With a Knowledge Graph
The AI agent queries: "What services depend on payments-service, directly or transitively?" The graph returns: orders-service, checkout-service, subscription-service. The agent checks all four simultaneously. The blast radius is understood within seconds of investigation start.
Blast Radius Analysis
Blast radius analysis answers: "If this service fails, what else breaks?"
OpenSRE performs blast radius analysis by traversing the dependency graph from the failing node:
MATCH (s:Service)-[:DEPENDS_ON*1..3]->(failing:Service {name: "payments-service"})
RETURN s.name, s.team, length(path) as hops
ORDER BY hops
This returns every service that depends on payments-service, up to 3 hops away. Investigation subagents check each of these services proactively, rather than waiting for more alerts to fire.

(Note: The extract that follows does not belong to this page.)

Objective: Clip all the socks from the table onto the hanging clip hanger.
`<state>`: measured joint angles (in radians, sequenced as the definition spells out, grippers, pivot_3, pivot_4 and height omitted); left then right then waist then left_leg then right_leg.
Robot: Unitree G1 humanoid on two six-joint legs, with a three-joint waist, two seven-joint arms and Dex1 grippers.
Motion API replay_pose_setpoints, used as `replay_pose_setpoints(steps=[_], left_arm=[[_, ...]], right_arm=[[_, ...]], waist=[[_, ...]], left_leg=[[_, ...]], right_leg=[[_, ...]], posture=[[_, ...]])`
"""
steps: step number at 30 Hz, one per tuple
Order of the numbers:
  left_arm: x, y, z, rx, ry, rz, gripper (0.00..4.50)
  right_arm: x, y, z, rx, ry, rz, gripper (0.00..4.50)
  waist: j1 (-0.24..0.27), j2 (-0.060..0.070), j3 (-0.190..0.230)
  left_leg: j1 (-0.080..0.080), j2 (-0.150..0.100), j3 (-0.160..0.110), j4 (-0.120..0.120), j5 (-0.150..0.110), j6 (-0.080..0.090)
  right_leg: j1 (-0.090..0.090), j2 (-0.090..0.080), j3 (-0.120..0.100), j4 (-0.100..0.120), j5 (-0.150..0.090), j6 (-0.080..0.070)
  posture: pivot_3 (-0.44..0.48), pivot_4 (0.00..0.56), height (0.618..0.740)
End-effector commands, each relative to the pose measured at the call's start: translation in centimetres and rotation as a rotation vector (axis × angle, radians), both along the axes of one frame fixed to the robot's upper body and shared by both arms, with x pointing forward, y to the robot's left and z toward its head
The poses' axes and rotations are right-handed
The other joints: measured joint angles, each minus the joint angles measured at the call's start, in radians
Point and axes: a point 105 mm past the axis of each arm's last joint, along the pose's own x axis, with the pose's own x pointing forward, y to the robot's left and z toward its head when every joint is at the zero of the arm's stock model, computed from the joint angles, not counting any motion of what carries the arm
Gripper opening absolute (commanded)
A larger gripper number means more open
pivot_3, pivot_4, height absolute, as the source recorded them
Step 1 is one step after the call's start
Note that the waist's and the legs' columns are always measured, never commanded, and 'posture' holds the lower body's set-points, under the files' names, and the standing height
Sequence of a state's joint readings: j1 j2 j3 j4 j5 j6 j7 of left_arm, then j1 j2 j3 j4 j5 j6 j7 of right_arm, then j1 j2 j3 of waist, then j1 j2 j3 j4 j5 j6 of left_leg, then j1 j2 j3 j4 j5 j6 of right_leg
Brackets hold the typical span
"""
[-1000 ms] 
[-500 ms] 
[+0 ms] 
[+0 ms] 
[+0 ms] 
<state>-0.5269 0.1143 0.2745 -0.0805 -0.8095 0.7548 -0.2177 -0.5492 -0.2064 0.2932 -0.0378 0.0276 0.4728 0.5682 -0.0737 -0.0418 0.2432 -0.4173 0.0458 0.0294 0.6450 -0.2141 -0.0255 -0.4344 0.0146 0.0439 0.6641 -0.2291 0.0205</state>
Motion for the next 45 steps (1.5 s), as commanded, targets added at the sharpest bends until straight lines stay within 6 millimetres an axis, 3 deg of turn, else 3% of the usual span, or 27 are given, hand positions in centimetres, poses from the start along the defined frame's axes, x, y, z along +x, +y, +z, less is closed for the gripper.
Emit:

Dependency Traversal for Root Cause
When investigating a latency spike in checkout-service, the graph answers: "What does checkout-service depend on?" — payments-service, inventory-service, shipping-service, and user-service. Each of these is a candidate root cause. The knowledge graph focuses the investigation.
Recent Change Detection
One of the most valuable uses of the knowledge graph is change detection. The graph stores deployment events, configuration changes, and infrastructure modifications with timestamps. During investigation:
"What changed near checkout-service in the last 2 hours?"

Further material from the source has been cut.